Pour poser le contexte du présent thème, il est bon de savoir que s’il y a permission, c’est qu’à un moment donné il y a eu interdiction. Et cette ou ces interdictions sont la plupart du temps issues de notre enfance, en fonction de certains messages parentaux récurrents venant poser (de manière inconsciente la plupart du temps) des limites ou des interdictions sur différents sujets : sur ce que nous sommes, ce que nous faisons, ce que nous pensons, ce que nous éprouvons, ce que nous ressentons, etc. Et plus le temps passe, plus nous nous approprions ces interdictions et finissons par croire qu’elles sont générées par notre propre volonté.

Du coup, une fois arrivé à l’âge adulte, on se traine des casseroles qui ne nous appartiennent pas vraiment… mais qui font un sacré boucan quand on essaye d’avancer sur le chemin de notre épanouissement.

L’idée des permissions est donc de détacher les casseroles pour avancer un peu plus au calme et surtout de manière plus légère. Ces douze permissions que je vous propose aujourd’hui sont issues du courant de l’Analyse Transactionnelle; une approche à laquelle je suis sensible compte tenu de son orientation très relationnelle.

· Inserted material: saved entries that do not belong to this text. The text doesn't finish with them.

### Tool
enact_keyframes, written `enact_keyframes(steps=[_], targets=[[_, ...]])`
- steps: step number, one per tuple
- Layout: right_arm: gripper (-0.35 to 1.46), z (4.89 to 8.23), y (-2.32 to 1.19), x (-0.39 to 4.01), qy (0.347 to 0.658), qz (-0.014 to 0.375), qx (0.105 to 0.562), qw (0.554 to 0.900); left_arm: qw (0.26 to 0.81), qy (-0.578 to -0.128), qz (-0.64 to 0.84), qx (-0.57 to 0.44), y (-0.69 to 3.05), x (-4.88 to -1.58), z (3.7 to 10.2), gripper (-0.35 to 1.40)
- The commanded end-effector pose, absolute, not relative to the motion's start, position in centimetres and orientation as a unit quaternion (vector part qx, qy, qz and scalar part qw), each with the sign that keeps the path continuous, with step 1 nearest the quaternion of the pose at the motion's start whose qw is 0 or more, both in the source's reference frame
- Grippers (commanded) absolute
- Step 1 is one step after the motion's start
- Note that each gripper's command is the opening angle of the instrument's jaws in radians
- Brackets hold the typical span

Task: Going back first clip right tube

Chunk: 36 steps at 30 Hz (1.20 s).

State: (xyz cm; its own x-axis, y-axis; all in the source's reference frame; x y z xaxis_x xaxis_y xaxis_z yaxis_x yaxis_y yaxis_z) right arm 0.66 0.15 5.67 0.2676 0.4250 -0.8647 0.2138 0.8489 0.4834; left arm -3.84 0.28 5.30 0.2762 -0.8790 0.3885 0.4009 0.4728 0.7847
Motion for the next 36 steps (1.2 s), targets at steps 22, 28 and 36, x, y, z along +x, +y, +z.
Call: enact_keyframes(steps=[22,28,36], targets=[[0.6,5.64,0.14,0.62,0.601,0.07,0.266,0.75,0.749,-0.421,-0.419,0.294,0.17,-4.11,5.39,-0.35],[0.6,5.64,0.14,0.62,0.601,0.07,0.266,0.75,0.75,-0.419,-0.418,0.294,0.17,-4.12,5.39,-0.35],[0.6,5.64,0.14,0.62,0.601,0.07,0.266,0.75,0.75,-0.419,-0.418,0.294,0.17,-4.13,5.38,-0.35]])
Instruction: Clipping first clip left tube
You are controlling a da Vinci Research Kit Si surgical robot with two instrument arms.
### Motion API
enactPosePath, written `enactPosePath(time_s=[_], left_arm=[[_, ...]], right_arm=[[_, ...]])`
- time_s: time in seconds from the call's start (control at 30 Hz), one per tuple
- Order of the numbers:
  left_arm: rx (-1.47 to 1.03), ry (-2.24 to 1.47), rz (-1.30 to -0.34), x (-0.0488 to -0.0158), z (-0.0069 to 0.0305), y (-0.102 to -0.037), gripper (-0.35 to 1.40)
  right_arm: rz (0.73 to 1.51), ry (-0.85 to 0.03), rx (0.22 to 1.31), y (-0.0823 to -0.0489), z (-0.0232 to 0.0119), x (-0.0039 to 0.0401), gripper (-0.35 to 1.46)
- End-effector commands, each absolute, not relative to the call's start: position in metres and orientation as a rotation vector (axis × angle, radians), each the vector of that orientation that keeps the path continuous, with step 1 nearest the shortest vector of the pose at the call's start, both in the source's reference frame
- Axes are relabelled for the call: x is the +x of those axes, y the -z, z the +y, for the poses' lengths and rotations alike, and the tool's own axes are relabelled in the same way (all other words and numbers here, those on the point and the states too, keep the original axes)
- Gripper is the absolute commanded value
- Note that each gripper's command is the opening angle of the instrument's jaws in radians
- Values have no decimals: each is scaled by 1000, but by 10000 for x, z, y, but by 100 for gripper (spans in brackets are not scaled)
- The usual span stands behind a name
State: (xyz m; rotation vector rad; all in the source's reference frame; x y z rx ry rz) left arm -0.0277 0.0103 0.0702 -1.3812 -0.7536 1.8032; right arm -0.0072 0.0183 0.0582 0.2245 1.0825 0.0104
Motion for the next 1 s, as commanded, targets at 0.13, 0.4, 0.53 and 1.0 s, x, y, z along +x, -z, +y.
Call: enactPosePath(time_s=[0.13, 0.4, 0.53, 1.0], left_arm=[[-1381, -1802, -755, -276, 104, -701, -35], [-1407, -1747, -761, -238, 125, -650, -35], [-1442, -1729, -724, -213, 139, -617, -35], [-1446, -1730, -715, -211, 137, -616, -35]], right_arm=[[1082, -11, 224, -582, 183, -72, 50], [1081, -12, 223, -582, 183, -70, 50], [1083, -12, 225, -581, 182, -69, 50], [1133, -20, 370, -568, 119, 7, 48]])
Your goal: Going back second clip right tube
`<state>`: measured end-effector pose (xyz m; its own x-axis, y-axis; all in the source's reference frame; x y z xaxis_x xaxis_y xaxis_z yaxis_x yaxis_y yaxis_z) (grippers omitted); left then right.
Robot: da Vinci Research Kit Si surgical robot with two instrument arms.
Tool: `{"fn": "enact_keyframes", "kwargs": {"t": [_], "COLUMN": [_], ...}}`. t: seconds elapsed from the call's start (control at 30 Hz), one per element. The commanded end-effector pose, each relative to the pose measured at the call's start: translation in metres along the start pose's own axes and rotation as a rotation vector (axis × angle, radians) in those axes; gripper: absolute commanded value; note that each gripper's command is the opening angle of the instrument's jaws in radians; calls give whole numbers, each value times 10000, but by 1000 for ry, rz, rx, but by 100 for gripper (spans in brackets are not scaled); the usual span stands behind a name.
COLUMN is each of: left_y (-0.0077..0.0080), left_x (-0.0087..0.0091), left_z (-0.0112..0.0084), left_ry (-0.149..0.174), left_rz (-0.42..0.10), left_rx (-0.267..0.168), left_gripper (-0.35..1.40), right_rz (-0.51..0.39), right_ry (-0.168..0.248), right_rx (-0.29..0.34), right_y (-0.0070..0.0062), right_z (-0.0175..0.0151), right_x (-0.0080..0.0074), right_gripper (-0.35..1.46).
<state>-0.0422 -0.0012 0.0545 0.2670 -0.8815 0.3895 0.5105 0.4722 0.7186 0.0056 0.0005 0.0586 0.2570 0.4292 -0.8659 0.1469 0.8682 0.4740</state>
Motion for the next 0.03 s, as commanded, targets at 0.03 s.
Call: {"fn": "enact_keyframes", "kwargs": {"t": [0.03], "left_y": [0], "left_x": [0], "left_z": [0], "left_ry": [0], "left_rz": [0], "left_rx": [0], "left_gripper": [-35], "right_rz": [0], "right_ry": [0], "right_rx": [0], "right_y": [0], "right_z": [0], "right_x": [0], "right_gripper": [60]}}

Top 12 des permissions que vous pouvez vous accorder à compter d’aujourd’hui

  • Je me donne la permission d’éprouver des émotions et ressentir des choses dans mon corps

Pour faire un lien direct avec le dernier billet, commençons par cette permission très centrée sur le corps. Chez certaines personnes, les émotions et à fortiori les ressentis sont des sujets tabous. Elles n’ont pas “appris” à composer avec ce qu’elles ressentent. Du coup, c’est compliqué pour elles au quotidien. En effet, les émotions faisant partie de notre condition d’être humain, nous y sommes constamment exposées. Les refouler c’est comme si vous mettiez un chiffon sur une alarme incendie pour éviter qu’elle ne fasse trop de bruit quand il y a le feu.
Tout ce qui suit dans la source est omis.